MARCARSE UN BROWN, MARCARSE UN BANSKY

 


Wajdi Mouawad es un autor de sangre libanesa y nacionalidad canadiense que siempre ha sido muy bien tratado por público y crítica. Sus últimas obras, incardinadas dentro de la tetralogía “La sangre de las promesas”, han sido aplaudidas lo mismo en papel que en su traducción escénica. Incendios, esencialmente, fue muy alabada en su alambicada construcción de un drama bélico con interferencias bastante inverosímiles de ilícitas mezcolanzas familiares (realmente, haciendo una broma fácil, pudiera haberse titulado Incestos), que recordaba bastante a la arquitectura de las grandes tragedias griegas, aunque mucho más larga. Mucho más. Demasiado.

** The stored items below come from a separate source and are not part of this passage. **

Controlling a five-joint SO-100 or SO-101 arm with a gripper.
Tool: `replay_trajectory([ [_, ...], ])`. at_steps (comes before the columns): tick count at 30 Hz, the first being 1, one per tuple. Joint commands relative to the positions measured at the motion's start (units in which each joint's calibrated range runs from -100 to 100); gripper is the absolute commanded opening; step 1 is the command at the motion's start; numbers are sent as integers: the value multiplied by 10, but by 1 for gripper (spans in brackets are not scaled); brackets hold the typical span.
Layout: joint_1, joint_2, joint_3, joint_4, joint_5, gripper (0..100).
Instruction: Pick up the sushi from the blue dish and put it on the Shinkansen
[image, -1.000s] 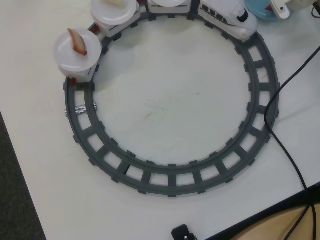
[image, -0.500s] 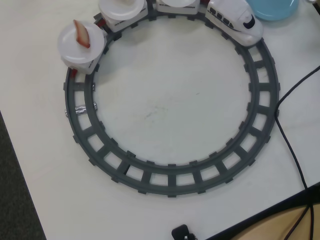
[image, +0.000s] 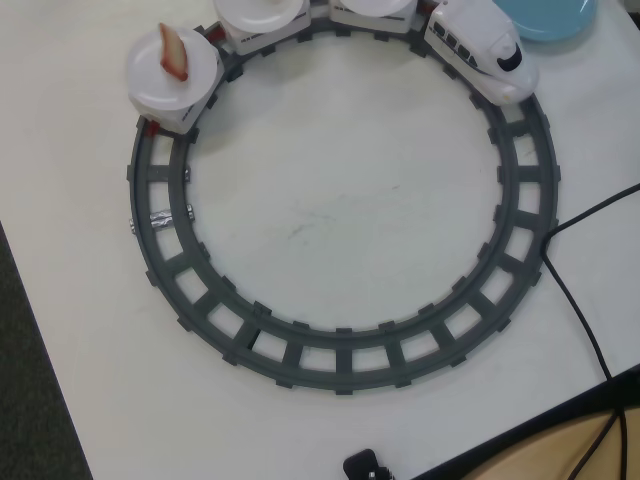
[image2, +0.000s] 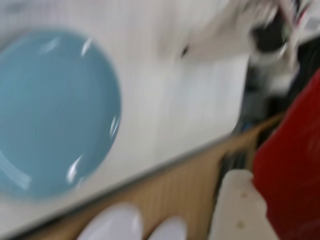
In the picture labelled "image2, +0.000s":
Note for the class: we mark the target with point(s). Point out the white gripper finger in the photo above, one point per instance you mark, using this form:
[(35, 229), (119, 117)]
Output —
[(237, 212)]

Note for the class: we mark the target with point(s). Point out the blue ceramic dish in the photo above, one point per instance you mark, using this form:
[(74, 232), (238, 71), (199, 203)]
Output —
[(55, 112)]

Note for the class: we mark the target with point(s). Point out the brown cardboard sheet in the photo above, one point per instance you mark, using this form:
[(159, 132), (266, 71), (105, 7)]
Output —
[(180, 182)]

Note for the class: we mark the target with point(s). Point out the white rounded plastic object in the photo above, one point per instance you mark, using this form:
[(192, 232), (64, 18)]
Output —
[(112, 225), (168, 231)]

En esta ocasión, Mouawad regresa con la cuarta entrega de la serie, Cielos, que regresa a los conflictos bélicos irresueltos por la dejadez (cuando no corrupción) política, si bien en este caso la pincelada “personal” viene inserta a través de una especie de reproche universal de los hijos contra sus padres por haber engendrado el horror y no saber pararlo, sino más bien alentarlo; un reproche que se eleva en forma de voz distorsionada (tan distorsionada que con frecuencia no se entiende una palabra), que funciona como una suerte de divinidad vengadora contra esos seres que destruyen la justicia y la belleza.

El montaje que hemos presenciado en el Palacio de Festivales de este Cielos, a cargo de Sergio Peris-Mencheta, es asfixiante. Es posible que el dramaturgo haya querido reproducir el encierro ineludible de la situación planteada a la vez que una especie de búnker en tres plantas donde unos espías (de los que no se nos cuenta mucho, la verdad) intentan evitar un atentado mundial inminente. La desaparición –suicidio– de uno de esos espías se ve sustituida por la llegada de un turbio personaje que será quien finalmente, y ya tarde, deshaga el tuerto y dé una solución que los altos poderes fácticos desechan, en su carrera desenfrenada hacia el desmembramiento del planeta y de los más eminentes logros intelectuales del ser humano.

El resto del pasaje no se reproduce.